The Source of My Anger
BY JIM MASON
There is a cooling relief in finding the source of years of anger. My anger, I am learning, goes back to those childhood years when I was being indoctrinated about animals—how they were put here to serve us, how they feel nothing. I was lied to back then, and something in me has known it and fought it ever since.
Not only did the adults—family, neighbors, teachers—load me up with lies, but they shattered my sensibilities toward the animals I knew. And I knew many, for there were many kinds of animals on my family’s farm in the 1940s. But you couldn’t be close to them, or at ease with them. You couldn’t (and this is where my rage began to rise because I wanted to) have regard for other beings—not when you are in the business of raising them for slaughter.
It’s sad how willing people are to trample on empathy and kinship so they can enjoy a sausage. Healthy feelings—probably instinctive—that would be so life-affirming and good for us are crushed because we want to kill freely and make greasy things to eat that are NOT good for us. Because we crave flesh (actually, it’s salt and fat), we bury the good in us, we seal it off under layers of culture—much of it self-deceitful and violent. As a shaper of human culture, perhaps the palate has been a greater organ than the brain.

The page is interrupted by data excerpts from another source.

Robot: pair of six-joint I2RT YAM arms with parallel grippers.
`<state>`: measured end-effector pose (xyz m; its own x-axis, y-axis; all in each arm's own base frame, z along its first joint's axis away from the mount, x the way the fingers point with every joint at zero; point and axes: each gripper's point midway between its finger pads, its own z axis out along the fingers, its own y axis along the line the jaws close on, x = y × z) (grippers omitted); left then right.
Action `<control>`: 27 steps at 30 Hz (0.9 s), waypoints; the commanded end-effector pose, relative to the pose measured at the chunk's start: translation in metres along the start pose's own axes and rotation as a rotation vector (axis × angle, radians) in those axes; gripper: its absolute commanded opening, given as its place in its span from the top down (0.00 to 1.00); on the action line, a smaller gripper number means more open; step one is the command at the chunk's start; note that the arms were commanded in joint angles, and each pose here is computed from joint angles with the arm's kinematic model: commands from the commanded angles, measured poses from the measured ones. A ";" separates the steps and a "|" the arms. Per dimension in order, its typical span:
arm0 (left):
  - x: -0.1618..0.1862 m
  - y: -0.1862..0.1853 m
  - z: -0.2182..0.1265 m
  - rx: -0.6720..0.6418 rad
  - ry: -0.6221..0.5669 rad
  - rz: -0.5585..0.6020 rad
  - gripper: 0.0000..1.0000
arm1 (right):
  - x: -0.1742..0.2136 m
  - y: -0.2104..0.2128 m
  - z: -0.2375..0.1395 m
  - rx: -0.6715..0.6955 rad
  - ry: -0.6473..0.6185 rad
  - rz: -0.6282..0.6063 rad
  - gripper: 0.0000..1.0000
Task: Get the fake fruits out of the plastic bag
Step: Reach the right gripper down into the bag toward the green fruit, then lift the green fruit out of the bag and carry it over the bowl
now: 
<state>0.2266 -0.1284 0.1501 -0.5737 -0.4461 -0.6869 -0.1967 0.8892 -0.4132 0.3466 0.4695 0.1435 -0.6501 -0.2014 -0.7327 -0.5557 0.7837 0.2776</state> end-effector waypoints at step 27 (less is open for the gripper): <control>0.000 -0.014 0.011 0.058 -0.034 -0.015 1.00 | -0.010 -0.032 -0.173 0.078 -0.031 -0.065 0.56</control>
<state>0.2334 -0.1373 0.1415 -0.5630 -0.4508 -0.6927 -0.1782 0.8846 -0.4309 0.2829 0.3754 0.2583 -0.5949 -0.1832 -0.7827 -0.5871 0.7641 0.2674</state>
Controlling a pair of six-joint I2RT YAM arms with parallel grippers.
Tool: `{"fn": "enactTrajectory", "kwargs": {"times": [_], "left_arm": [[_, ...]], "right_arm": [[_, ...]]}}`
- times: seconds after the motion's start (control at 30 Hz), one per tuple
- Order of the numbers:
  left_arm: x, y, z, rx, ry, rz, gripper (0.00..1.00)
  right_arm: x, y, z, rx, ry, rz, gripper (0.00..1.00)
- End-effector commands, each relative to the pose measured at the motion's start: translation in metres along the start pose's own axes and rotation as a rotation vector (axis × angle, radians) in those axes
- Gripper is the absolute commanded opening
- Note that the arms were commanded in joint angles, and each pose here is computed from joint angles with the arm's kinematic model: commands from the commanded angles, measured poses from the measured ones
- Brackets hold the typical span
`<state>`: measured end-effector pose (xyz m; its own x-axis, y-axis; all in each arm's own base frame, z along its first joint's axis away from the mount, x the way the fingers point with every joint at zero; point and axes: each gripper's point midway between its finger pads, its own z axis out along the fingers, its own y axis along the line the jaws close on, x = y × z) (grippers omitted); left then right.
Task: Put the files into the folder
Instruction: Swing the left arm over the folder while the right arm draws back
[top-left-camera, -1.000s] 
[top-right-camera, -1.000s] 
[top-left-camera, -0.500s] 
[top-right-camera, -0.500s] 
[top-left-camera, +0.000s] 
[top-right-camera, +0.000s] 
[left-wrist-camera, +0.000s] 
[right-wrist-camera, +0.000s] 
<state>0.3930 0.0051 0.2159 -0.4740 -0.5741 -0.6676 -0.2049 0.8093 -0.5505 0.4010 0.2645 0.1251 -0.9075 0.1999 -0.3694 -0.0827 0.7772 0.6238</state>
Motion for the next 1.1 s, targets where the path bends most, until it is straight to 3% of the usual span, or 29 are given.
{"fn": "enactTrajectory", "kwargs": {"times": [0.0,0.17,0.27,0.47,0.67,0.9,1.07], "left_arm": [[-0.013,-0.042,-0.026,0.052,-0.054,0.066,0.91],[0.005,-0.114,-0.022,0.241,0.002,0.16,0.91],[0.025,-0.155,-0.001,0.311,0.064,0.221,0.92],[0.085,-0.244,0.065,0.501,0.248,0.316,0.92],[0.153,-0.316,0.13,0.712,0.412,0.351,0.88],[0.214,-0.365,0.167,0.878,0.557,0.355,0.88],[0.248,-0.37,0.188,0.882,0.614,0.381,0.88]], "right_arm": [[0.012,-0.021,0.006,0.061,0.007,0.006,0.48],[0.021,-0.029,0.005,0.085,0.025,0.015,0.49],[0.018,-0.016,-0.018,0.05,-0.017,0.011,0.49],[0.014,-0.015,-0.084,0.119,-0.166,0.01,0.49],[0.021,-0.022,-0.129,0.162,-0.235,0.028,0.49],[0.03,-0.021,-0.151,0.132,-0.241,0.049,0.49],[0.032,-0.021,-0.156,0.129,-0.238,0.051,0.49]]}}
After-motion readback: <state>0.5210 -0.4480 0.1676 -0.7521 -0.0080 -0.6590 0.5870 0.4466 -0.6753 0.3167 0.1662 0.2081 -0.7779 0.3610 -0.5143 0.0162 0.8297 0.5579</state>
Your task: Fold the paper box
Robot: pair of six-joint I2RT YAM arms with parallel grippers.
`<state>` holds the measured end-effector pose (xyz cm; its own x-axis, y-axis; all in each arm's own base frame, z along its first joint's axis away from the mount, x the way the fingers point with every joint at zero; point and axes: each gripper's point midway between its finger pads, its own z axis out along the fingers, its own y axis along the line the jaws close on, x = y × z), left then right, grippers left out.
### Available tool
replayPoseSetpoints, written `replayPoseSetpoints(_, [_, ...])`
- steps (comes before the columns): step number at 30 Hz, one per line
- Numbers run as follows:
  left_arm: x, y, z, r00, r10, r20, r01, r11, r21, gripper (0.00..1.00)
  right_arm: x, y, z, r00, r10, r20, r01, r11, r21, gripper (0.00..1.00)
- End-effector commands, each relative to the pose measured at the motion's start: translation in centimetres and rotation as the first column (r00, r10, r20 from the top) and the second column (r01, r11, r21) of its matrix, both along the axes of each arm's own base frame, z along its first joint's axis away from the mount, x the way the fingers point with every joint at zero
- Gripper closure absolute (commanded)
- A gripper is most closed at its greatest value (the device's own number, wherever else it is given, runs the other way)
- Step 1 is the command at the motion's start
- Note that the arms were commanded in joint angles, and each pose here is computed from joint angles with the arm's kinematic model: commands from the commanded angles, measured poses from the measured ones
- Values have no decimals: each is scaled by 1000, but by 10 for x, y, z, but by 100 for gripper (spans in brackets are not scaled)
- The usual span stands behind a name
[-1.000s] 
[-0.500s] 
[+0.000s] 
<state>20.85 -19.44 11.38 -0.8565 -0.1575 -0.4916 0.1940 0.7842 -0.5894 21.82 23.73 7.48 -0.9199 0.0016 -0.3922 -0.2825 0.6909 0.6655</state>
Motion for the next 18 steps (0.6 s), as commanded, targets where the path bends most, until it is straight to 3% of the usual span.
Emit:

For me, the first jolt of indoctrination was administered when I was about five or six. We had pigs on the farm, and I had enjoyed their rooting, grunting piggishness as I went with the elders on their rounds of chores. When runts were born or when baby pigs got sick, we kept them warm in a box on the back porch and I helped with the bottle feedings. Then one cold Fall day, the jolt was delivered … with a vengeance. Early that day, I sensed something unusual in the air, for neighboring farmers and their wives had begun pulling up in our yard right after the morning chores were done. Strange, big pots hissed on the wood-fired kitchen stove and the women hurried back and forth through the side porch. Out in the yard some terrible excitement seemed to be going on. It drew me out of the kitchen to the porch and down the steps. Then I froze in horror. There on the ground lay a washtub full of pigs’ heads—ears, snouts, and filmy eyes smeared with blood. Out under the big oak tree—whose arms held our swings—dangled nude, headless bodies, and the men were pulling out steaming intestines.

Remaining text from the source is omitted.